NoSQL Netflix Use Case Comparison for MongoDB

Roger Bodamer @rogerb from 10gen.com kindly provided a set of answers for MongoDB that I have interspersed with the questions below. The original set of questions are posted here. Each NoSQL contender will get their own blog post with answers, when there are enough to be interesting, I will write some summary comparisons. If you have answers or would like to suggest additional questions, comment here, tweet me @adrianco or blog it yourself.

Use Case Scenario for Comparison Across NoSQL Contenders

While each NoSQL contender has different strengths and will be used for different things, we need a basis for comparison across them, so that we understand the differences in behavior. Here is a sample scenario that I am publishing to put to each vendor to get their answers and will post the results here. The example is non-trivial and is based on a simplified Netflix related scenario that is applicable to any web service that reliably collects data from users via an API. I assume that is running on AWS and use that terminology, but the concepts are generic.

Use Case
A TV based device calls the API to add a movie to its favorites list (like the Netflix instant queue, but I have simplified the concept here), then reads back the entire list to ensure it is showing the current state. The API does not use cookies, and the load balancer (Amazon Elastic Load Balancer) is round robin, so the second request goes to a different API server, that happens to be in a different Amazon Availability Zone, and needs to respond with the modified list.

Let's assume for discussion purposes that we are using MongoDB across three availability zones in a region. We would have a replica set member in each of the three zones. One member will be elected primary at a given point in time.

All writes will be sent to the primary, and then propagate to secondaries from there. Thus, writes are often inter-zone. However availability zones are fairly low latency (I assume the context here is EC2).

Reads can be either to the primary, if immediate/strong consistency semantics are desired, or to the local zone member, if eventually consistent read semantics are acceptable.

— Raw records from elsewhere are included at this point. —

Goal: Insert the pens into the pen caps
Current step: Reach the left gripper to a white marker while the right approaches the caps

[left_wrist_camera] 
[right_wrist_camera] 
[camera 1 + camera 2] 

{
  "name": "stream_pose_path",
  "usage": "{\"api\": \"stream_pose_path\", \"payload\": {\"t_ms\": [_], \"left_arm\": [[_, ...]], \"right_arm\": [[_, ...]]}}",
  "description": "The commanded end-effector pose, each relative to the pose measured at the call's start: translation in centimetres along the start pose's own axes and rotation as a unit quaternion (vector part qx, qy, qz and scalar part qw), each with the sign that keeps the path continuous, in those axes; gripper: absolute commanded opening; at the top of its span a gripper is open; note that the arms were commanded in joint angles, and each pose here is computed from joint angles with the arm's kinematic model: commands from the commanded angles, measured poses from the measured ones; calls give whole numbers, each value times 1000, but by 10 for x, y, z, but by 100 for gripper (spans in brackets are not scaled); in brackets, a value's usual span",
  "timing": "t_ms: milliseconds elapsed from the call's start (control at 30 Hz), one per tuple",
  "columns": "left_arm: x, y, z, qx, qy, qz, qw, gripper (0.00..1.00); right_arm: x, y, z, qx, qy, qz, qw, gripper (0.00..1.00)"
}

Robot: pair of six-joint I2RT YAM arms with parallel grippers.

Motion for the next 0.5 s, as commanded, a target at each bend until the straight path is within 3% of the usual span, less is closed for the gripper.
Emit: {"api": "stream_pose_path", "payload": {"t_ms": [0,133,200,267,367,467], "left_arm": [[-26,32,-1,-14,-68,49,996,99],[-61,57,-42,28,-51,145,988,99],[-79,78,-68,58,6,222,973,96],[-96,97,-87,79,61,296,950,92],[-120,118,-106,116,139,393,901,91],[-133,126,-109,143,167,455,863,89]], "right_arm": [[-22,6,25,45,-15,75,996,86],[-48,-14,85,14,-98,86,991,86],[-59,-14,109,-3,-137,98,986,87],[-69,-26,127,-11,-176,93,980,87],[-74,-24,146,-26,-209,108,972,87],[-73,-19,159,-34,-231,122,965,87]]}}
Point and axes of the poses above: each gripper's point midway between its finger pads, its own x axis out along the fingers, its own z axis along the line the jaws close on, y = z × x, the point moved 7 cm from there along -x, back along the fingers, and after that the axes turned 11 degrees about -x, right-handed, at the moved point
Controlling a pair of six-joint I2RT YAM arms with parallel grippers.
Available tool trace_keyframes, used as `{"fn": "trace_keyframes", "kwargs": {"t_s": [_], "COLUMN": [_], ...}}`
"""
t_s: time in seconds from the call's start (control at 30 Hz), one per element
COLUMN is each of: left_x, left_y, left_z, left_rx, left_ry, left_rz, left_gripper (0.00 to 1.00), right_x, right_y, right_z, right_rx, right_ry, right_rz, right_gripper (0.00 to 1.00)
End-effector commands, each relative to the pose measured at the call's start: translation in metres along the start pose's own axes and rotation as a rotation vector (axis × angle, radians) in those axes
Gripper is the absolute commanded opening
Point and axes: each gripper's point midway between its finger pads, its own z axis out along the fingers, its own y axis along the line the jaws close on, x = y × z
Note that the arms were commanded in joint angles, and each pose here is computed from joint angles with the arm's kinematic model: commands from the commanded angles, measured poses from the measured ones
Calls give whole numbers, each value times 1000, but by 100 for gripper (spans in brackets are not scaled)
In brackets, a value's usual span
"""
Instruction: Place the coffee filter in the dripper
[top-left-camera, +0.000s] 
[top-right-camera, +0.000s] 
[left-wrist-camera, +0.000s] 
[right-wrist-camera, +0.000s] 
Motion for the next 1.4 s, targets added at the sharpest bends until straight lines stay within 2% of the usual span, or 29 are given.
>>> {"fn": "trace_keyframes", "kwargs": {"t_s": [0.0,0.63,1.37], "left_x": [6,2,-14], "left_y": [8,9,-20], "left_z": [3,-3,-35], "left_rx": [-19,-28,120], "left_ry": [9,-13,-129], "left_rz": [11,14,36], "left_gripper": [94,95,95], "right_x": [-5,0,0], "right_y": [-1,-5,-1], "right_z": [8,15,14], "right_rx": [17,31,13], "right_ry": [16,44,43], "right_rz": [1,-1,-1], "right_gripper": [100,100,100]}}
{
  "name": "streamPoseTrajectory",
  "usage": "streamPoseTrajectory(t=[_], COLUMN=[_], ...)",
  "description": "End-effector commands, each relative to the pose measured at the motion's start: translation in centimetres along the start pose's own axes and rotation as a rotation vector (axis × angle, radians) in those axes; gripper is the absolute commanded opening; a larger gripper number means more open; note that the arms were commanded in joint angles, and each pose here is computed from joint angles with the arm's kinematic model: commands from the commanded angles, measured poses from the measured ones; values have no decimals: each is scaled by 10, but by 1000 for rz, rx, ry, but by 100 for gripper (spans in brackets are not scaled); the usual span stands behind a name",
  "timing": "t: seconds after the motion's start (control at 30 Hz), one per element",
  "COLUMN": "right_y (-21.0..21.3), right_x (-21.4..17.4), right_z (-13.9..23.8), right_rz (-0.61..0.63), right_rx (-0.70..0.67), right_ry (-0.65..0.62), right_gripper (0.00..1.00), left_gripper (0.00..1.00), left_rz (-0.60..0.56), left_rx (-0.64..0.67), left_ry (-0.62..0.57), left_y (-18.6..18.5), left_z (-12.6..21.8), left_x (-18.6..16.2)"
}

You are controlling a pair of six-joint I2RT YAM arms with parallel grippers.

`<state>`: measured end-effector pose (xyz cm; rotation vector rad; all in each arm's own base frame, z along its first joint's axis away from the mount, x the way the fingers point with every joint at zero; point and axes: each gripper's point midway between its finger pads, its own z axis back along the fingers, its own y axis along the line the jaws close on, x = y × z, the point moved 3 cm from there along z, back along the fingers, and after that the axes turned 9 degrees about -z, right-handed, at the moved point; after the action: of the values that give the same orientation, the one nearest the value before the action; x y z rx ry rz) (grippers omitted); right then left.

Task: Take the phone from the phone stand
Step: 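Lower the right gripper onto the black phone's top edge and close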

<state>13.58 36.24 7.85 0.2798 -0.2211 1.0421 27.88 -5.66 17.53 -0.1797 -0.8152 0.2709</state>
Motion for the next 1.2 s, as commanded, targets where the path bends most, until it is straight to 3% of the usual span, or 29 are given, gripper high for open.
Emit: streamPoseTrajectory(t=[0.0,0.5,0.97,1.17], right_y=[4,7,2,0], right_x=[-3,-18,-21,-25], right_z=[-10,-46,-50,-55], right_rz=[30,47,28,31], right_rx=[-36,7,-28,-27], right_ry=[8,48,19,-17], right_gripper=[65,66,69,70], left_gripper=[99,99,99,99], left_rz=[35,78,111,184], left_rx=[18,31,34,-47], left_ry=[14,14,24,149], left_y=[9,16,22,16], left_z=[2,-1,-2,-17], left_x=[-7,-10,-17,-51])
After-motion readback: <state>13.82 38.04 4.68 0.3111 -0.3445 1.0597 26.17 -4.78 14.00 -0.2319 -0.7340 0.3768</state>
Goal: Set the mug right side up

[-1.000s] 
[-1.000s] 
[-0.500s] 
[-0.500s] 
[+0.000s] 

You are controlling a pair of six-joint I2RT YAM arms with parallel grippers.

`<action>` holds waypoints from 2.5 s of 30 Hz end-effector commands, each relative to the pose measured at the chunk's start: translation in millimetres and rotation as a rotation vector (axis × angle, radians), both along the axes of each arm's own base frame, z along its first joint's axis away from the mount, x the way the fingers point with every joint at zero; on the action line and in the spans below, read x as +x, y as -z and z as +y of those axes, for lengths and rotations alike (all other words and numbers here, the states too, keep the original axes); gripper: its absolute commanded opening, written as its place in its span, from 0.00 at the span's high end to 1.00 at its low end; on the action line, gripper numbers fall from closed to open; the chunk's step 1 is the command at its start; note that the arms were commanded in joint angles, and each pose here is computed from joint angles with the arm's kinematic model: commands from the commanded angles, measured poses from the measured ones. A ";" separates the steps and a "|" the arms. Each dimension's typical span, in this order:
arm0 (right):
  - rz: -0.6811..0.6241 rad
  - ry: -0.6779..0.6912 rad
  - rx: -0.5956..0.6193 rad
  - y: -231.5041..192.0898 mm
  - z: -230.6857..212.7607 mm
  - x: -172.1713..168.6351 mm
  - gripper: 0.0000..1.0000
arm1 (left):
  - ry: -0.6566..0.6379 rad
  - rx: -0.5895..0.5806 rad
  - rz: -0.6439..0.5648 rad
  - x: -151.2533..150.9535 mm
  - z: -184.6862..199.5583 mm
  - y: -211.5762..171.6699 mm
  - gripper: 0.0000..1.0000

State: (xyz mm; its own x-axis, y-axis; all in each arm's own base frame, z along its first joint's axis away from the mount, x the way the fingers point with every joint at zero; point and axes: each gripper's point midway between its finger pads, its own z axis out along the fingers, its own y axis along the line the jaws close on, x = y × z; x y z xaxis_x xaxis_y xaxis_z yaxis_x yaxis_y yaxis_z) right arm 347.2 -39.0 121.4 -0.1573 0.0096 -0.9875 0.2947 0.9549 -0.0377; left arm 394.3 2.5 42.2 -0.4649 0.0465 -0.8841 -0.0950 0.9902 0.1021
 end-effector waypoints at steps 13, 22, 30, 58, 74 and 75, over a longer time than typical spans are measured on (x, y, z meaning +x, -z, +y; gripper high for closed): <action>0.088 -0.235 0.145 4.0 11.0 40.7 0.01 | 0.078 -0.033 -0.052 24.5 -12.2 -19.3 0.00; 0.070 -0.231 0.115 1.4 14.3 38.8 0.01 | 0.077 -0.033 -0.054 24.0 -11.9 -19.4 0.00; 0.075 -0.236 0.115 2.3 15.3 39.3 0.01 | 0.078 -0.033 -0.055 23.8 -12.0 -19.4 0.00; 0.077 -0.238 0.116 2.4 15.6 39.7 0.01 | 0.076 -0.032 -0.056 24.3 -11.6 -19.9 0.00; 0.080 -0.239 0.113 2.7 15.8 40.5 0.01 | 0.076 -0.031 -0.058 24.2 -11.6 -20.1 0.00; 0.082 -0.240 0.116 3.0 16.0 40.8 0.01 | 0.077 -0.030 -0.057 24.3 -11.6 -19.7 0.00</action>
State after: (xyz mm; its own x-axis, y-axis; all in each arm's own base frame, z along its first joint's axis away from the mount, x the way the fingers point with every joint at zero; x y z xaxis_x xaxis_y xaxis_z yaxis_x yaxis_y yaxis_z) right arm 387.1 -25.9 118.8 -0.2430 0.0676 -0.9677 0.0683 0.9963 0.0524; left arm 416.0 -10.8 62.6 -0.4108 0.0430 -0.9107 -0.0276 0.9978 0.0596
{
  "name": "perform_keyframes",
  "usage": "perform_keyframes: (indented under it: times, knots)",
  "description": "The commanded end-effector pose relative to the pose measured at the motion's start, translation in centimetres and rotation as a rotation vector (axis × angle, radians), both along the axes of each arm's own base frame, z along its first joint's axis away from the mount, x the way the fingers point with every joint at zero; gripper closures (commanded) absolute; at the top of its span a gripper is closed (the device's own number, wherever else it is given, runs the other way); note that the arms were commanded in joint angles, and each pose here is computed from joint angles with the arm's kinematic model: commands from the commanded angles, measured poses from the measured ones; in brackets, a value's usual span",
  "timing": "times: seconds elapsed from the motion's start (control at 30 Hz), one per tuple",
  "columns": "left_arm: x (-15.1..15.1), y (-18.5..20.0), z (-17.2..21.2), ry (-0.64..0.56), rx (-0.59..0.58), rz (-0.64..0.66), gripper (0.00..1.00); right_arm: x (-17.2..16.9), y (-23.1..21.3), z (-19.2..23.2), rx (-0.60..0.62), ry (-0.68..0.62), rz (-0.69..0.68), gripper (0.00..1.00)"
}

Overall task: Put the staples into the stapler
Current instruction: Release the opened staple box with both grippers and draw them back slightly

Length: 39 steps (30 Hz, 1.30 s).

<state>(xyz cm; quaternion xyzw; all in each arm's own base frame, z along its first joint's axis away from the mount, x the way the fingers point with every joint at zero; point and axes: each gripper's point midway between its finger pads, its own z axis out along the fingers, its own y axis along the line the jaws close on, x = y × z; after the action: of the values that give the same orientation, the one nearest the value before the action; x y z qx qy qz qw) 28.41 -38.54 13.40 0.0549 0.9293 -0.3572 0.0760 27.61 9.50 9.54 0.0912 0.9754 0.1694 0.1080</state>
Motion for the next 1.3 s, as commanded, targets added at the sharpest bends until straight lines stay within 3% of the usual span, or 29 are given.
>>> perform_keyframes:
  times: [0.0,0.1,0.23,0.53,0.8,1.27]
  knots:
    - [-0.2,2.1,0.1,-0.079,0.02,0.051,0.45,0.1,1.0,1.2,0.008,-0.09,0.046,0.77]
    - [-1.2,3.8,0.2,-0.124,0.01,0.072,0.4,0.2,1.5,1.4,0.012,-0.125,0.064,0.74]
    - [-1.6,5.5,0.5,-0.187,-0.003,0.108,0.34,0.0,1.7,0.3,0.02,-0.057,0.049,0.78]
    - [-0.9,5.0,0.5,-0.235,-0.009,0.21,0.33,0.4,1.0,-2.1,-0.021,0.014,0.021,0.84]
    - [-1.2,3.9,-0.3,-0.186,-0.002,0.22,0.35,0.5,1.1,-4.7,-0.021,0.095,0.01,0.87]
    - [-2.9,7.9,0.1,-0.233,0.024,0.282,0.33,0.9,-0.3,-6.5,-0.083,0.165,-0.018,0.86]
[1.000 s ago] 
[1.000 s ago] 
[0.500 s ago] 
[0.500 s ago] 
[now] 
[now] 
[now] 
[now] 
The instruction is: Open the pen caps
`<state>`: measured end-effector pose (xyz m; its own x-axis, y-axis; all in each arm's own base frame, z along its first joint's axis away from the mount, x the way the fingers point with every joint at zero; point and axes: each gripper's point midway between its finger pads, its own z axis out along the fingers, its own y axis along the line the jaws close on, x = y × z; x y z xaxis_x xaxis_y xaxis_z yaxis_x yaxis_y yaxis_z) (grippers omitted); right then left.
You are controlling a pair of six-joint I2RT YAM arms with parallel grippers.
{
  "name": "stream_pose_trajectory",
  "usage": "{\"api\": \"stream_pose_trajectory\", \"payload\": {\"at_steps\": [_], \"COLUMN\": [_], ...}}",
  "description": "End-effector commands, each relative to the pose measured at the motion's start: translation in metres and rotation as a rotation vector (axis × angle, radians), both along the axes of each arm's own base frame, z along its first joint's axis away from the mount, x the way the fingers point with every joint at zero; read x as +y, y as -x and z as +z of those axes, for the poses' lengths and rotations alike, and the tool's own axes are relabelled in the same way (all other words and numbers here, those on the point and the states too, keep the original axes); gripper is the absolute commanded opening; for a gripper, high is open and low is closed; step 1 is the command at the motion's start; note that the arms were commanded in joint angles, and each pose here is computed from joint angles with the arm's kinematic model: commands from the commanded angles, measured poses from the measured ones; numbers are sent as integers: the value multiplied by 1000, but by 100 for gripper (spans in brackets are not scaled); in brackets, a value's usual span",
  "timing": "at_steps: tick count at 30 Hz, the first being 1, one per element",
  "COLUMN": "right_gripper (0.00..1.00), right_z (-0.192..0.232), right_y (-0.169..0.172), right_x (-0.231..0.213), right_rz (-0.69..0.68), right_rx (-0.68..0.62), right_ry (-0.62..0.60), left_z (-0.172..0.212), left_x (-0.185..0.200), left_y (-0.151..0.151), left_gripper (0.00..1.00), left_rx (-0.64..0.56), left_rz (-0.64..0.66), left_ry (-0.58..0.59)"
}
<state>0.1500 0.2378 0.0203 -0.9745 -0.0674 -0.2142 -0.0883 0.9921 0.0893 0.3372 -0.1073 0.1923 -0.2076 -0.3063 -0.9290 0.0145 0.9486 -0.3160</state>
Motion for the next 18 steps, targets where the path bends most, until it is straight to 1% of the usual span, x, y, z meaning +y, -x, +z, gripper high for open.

Question 2: Partitioned Behavior with Two Zones
If the connection between two zones fails, and a partition occurs so that external traffic coming into and staying within a zone continues to work, but traffic between zones is lost, what happens? In particular, which of these outcomes does the NoSQL service support?

one zone decides that it is still working for reads and writes but half the size, and the other zone decide it is offline
both zones continue to satisfy reads, but refuse writes until repaired
data that has a master copy in the good zone supports read and write, slave copies stop for both read and write
both zones continue to accept writes, and attempt to reconcile any inconsistency on repair

Let's assume again we are using three zones - we could use two but three is more interesting. To be primary in a replica set, the primary must be visible to a majority of the members of the set: in this case, two thirds of the members, or two thirds of the zones. If one zone is partitioned from the other two, what will happen is: a member in the 2 zone side of the partition will become primary, if not already. It will be available for reads and writes.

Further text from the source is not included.